REQUIRED WORK: After locating the line with "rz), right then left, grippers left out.", retype it and every later line exactly, stopping at the end of the records.

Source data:

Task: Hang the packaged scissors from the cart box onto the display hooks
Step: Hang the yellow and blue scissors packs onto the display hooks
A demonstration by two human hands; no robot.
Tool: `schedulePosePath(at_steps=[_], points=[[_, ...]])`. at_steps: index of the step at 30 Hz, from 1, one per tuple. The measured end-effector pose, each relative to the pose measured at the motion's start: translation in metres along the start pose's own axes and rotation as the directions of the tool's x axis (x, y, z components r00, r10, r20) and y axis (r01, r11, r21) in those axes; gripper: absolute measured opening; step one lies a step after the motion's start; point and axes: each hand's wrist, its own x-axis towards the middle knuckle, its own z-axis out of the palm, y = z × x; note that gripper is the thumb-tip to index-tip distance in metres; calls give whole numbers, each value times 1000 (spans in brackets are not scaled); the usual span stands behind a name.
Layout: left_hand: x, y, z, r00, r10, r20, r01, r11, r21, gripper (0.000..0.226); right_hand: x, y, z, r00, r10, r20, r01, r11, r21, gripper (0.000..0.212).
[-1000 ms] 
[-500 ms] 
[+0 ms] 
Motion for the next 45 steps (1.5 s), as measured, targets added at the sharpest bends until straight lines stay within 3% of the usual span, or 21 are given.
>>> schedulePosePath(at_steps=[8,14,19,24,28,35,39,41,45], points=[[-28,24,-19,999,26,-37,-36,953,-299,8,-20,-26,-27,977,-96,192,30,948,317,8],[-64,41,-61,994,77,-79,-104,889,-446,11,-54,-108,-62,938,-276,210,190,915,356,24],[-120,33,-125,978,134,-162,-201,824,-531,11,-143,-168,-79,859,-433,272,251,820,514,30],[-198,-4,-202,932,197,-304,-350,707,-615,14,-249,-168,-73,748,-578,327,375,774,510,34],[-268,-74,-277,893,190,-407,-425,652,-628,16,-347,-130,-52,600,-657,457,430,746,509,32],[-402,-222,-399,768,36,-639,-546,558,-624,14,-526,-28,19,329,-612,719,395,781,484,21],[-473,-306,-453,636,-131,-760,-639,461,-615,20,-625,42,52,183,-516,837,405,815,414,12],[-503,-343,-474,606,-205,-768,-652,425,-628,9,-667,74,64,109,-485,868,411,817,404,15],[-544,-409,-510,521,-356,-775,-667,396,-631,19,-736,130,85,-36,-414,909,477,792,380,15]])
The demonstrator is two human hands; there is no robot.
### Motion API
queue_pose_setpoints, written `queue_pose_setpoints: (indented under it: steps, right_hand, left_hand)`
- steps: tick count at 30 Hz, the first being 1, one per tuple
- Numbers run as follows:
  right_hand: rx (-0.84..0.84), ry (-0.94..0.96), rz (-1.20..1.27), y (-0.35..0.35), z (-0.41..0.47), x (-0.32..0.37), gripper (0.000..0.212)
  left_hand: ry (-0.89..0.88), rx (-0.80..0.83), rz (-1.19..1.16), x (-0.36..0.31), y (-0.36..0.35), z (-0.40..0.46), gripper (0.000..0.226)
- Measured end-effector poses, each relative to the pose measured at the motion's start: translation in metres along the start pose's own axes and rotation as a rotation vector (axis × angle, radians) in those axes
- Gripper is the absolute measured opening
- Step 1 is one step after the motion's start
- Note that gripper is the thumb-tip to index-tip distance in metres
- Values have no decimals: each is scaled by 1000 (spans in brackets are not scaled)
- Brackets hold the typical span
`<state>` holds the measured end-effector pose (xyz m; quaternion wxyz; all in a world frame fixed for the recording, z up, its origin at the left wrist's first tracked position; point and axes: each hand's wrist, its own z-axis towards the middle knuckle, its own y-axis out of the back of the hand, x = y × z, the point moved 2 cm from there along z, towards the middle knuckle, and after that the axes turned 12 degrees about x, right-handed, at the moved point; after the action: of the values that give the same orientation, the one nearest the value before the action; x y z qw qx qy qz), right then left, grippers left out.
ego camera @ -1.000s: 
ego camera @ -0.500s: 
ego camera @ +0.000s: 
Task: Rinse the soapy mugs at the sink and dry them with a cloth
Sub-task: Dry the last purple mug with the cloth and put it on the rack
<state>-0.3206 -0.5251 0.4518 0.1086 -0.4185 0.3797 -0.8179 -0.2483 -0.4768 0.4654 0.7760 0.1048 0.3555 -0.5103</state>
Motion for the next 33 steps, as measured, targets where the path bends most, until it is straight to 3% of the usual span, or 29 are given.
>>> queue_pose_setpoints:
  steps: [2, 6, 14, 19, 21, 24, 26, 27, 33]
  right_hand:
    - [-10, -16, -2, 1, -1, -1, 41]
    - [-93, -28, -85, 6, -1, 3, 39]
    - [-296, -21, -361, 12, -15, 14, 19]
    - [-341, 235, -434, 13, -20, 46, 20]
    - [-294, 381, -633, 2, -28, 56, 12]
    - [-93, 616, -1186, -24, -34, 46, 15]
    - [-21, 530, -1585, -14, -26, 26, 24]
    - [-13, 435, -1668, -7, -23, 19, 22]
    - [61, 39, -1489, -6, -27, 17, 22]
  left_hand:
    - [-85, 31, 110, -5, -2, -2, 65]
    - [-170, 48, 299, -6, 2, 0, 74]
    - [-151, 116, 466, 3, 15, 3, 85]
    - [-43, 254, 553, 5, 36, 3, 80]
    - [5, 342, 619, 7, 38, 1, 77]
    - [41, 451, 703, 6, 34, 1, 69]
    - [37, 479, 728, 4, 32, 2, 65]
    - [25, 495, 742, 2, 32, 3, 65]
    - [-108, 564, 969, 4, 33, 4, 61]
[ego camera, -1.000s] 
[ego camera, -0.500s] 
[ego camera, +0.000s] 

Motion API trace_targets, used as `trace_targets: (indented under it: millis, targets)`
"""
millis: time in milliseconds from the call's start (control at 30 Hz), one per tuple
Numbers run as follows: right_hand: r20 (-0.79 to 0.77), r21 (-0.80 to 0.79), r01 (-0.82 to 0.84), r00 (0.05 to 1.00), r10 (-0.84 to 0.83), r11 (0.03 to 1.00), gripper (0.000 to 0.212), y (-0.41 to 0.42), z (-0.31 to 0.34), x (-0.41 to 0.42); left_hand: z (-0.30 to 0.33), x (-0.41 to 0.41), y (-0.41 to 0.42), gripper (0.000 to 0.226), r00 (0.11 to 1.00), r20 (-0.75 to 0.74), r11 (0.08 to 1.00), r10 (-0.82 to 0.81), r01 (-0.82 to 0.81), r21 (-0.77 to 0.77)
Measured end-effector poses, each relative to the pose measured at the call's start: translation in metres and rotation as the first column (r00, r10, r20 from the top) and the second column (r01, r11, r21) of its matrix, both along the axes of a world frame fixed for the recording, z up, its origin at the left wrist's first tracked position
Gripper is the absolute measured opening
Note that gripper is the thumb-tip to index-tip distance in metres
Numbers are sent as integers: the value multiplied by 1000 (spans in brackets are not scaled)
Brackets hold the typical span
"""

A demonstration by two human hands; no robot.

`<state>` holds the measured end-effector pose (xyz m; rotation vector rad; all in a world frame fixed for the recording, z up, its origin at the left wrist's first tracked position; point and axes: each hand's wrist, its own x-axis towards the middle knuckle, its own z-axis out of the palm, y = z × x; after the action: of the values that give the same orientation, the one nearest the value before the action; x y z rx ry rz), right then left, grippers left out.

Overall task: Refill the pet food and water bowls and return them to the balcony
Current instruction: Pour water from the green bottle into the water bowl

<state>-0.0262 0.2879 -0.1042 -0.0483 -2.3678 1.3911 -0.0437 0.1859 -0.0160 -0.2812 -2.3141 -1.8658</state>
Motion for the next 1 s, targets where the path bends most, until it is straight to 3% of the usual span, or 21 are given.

EXERCISE OUTPUT:
`<state>` holds the measured end-effector pose (xyz m; rotation vector rad; all in a world frame fixed for the recording, z up, its origin at the left wrist's first tracked position; point and axes: each hand's wrist, its own x-axis towards the middle knuckle, its own z-axis out of the palm, y = z × x; after the action: of the values that give the same orientation, the one nearest the value before the action; x y z rx ry rz), right then left, grippers left out.

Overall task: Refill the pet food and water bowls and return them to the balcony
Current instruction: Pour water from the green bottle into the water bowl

<state>-0.0262 0.2879 -0.1042 -0.0483 -2.3678 1.3911 -0.0437 0.1859 -0.0160 -0.2812 -2.3141 -1.8658</state>
Motion for the next 1 s, targets where the path bends most, until it is straight to 3% of the usual span, or 21 are given.

The exercise requires nothing further.